Alarmed by traffic and other issues brought on by massive expansion projects, the three Silicon Valley cities are pushing forward with separate plans to impose new taxes that could be used to make transit and other improvements.
“If we are successful in putting something together and (getting it) approved, I believe other job-rich communities will try to put their own measures on the ballot,” Mountain View Mayor Lenny Siegel said. “I’ve been talking to council members in a number of other cities. They are interested.”
Palo Alto, Santa Clara, Sunnyvale and Menlo Park are among the cities that the Mountain View mayor believes would like to follow suit with their own employee tax plans.
“These are all job-rich cities, where employment has been growing rapidly, and housing and transportation have not,” Siegel said.
“Other cities will follow suit,” Cupertino Vice Mayor Rod Sinks said. “I would expect that other cities in the West Valley and North Santa Clara County will consider similar measures.”
If those measures become reality in the cities being touted, some of the Bay Area’s highest-profile companies could be affected.
Apple is based in Cupertino; Google and its owner, Alphabet, are in Mountain View; Intel calls Santa Clara home; Facebook is headquartered in Menlo Park; and Twitter is in San Francisco. The proposed Mountain View tax could cost Google $5.4 million a year. It’s not yet clear how much Cupertino’s proposal would cost Apple or other large employers.
A lot of factors point to this being a prime time for efforts such as these. San Francisco ranked fifth worst for traffic congestion in the world — and third worst in the U.S. — last year, according to INRIX Global Congestion Ranking. Record housing prices in 2018 boosted the median price of a single-family home in the Bay Area to a record $893,000 in April, according to a CoreLogic report.
Federal tax cuts also have improved the balance sheets on an array of U.S. companies, large and small. Silicon Valley’s largest tech companies have contributed to the gridlock on freeways and soaring housing costs as they’ve grown rapidly in recent years, with brisk hiring and expansion in unexpected areas and mega-leases that gobble up huge swaths of office space.
Case in point: Facebook signed a lease in March to occupy three Sunnyvale buildings — away from its Menlo Park headquarters, which the social media giant is busy expanding. The Sunnyvale lease totaled just over 1 million square feet — the biggest rental deal in the Bay Area so far this year. Facebook also leased an office tower recently in San Francisco.
As a result, tech companies have become an easy target for those seeking to raise taxes based on how big those corporations are in a particular community. More than a few tech companies rake in multibillion-dollar profits each quarter.

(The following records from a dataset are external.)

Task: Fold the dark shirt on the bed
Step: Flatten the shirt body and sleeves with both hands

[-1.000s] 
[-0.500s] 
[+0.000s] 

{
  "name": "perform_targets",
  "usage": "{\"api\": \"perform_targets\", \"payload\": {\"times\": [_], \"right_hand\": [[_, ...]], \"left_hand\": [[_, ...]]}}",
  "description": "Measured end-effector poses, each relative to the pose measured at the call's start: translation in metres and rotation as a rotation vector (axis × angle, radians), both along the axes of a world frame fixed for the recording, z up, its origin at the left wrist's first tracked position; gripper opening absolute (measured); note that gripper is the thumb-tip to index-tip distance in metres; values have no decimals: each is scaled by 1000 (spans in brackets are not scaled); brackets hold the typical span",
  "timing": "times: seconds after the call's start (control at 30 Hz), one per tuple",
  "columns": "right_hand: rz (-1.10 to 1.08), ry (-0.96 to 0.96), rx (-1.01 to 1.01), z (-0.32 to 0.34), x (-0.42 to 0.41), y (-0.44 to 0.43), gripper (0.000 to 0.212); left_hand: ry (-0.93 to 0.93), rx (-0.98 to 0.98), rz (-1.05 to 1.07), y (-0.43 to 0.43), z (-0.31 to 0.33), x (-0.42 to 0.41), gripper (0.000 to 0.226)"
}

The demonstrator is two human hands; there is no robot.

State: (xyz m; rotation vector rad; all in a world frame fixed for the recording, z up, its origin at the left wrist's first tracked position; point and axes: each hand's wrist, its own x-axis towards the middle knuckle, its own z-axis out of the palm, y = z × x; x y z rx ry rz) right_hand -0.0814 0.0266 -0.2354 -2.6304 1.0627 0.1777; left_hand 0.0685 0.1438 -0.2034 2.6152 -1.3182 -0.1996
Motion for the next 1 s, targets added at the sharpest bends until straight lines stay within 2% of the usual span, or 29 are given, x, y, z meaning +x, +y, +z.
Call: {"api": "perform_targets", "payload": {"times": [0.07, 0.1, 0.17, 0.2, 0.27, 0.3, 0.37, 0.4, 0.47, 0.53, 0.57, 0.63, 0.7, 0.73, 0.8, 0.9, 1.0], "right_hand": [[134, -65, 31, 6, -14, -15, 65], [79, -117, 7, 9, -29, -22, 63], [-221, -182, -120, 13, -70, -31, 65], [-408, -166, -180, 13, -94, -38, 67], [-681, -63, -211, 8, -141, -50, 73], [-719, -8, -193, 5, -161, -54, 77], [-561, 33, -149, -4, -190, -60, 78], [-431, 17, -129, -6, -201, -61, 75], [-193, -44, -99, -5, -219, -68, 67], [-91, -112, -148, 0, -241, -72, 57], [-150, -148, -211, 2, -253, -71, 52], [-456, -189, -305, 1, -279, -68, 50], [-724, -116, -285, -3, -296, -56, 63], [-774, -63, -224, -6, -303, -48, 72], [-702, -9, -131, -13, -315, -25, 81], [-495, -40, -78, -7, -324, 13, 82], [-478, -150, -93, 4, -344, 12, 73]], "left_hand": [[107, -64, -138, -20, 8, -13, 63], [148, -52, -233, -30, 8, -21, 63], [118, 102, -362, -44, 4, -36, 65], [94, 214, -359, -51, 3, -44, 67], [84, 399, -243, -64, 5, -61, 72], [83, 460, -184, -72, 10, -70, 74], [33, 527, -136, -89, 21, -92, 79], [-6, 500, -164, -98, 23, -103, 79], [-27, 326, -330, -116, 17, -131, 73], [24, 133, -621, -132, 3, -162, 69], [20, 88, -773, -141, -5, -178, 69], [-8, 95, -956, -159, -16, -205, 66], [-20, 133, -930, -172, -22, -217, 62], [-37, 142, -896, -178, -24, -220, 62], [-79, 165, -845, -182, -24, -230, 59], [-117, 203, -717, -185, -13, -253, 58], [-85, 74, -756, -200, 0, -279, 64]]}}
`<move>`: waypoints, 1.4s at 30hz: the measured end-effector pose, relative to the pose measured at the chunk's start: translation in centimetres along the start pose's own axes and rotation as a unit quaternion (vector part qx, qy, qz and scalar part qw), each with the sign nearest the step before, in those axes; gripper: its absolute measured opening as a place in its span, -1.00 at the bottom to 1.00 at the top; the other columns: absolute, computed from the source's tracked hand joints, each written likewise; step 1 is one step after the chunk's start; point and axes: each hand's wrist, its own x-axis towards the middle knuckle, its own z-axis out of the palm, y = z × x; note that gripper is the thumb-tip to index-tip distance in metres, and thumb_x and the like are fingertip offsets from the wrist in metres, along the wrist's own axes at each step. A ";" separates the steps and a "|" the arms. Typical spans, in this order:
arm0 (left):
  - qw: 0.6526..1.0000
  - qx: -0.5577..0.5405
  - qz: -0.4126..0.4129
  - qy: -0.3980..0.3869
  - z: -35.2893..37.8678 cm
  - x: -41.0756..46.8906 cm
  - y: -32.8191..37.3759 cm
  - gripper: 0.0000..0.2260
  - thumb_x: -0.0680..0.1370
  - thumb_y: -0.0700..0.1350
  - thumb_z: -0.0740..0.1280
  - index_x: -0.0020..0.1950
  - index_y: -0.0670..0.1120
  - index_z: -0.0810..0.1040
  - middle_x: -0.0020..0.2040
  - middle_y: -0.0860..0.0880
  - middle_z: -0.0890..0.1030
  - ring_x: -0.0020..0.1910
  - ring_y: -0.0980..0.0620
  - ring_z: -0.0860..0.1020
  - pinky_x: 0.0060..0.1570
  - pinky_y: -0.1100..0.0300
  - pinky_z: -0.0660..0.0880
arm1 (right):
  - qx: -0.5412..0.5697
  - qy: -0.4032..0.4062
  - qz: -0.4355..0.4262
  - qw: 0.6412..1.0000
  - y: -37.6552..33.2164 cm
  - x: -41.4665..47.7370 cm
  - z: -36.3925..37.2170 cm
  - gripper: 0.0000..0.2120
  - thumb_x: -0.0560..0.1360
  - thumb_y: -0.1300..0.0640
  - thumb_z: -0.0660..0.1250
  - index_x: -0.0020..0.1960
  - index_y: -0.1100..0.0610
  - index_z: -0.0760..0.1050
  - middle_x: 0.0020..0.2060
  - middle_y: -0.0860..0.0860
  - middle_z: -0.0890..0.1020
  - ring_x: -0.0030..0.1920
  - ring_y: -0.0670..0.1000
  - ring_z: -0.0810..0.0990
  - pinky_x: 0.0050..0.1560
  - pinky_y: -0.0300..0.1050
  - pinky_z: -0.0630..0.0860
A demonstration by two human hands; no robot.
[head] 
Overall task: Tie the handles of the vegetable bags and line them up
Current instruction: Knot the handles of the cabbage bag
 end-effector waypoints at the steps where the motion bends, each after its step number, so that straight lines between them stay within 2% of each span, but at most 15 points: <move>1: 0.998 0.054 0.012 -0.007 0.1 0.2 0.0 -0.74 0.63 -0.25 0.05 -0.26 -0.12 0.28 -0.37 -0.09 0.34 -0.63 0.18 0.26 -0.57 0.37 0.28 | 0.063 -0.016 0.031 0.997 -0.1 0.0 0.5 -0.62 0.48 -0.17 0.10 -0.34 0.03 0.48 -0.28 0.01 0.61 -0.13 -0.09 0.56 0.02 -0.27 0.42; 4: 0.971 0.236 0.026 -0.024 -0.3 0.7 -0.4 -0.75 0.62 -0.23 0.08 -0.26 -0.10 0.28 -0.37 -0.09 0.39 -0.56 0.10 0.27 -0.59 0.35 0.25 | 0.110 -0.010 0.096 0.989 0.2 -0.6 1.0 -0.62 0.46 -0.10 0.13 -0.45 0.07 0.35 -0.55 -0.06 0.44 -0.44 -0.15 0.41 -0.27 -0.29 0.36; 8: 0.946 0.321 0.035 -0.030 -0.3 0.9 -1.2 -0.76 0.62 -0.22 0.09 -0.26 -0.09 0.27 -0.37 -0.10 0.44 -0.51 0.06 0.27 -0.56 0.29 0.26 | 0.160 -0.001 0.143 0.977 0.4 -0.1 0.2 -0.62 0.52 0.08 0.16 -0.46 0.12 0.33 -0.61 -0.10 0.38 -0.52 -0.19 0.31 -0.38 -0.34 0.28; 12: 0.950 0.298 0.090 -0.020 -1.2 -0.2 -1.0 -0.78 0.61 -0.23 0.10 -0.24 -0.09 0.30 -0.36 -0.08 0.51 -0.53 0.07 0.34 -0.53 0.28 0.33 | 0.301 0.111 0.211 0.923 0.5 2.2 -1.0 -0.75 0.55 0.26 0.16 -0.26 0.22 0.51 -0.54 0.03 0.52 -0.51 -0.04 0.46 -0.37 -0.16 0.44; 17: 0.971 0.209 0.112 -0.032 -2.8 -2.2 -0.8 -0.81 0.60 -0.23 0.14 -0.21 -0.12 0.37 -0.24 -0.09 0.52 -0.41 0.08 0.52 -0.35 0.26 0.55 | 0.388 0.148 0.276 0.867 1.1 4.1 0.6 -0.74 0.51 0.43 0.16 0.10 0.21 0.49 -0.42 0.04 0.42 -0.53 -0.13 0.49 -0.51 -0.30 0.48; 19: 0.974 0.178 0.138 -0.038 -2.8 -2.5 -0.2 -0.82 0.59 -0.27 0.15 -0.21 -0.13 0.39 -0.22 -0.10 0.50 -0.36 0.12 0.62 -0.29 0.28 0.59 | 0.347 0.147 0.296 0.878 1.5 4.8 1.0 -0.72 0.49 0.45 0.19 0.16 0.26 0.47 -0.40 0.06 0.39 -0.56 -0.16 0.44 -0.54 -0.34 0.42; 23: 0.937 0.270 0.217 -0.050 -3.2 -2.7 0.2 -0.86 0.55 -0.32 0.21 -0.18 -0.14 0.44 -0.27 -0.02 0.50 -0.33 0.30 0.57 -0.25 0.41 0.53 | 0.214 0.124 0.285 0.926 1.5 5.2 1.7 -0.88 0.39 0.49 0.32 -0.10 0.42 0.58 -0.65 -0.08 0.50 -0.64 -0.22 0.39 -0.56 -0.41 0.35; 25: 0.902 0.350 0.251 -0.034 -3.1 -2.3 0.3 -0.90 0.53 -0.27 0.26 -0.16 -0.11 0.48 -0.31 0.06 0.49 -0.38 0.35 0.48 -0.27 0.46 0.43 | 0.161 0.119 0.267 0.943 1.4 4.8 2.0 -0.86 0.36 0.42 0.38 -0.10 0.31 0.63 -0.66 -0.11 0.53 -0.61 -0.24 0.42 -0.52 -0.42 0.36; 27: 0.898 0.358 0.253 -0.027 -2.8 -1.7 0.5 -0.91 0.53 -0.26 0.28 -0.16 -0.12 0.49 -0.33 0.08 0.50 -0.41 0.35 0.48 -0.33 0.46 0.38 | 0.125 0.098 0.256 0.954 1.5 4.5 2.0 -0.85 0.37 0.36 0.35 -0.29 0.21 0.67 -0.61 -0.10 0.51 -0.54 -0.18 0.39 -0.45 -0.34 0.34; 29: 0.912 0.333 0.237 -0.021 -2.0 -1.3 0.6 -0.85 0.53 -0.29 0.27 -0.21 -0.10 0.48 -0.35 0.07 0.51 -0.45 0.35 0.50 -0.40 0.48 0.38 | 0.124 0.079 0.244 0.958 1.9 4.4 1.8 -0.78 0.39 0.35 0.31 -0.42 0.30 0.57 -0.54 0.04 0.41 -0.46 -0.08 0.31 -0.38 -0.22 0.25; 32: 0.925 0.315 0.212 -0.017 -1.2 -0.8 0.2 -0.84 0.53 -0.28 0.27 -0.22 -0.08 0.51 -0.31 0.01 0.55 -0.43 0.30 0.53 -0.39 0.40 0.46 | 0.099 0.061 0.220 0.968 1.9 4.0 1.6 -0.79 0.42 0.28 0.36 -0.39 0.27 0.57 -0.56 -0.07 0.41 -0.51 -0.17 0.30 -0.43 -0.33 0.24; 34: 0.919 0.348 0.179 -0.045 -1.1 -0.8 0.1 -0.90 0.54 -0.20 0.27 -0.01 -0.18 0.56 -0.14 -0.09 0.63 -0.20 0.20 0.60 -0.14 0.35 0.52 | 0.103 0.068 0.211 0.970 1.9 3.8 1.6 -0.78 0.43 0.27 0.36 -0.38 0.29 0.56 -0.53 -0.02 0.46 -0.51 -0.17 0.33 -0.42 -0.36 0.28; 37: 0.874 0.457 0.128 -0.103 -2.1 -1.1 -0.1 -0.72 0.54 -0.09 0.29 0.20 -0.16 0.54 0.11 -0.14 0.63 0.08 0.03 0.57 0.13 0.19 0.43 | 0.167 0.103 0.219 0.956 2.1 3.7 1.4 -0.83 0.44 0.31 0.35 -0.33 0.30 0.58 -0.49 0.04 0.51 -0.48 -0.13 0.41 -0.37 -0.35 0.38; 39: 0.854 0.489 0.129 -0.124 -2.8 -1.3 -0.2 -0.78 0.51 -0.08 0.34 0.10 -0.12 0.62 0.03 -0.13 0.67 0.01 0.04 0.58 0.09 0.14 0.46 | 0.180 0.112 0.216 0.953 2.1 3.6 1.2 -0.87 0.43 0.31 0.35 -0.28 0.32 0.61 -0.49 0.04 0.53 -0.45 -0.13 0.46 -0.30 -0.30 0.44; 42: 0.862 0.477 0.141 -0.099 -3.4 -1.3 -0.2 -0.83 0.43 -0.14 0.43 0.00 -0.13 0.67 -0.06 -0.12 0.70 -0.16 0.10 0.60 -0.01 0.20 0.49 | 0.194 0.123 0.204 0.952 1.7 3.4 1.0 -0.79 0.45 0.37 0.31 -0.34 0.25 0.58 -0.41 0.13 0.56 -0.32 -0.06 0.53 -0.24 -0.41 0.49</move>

Still, large tech companies may not be the ones that really feel the pinch of higher per-employee taxes.
“When you have a tax on jobs of large employers, it’s often mom-and-pop operations and smaller businesses that feel the biggest impact,” said Carl Guardino, president of the Silicon Valley Leadership Group. “These taxes might discourage startups from starting in those cities or from growing there. It could push big companies out of those cities.”
The leadership group is a public policy trade association representing more than 375 of Silicon Valley’s employers.
San Jose, Northern California’s largest city, has a business licensing fee, but it’s at a much lower rate than what is being contemplated in other Silicon Valley communities. San Jose Mayor Sam Liccardo says he doesn’t like the idea of employee headcount taxes.
“We shouldn’t tax people or jobs,” he said. “What we should do is tax unbalanced development such as we see in jobs-heavy cities that are adding many more employees than housing. That should be a Bay Area-wide tax on development that is unbalanced. Sooner or later a recession will come along and those jobs that cities are taxing will start to look scarce.”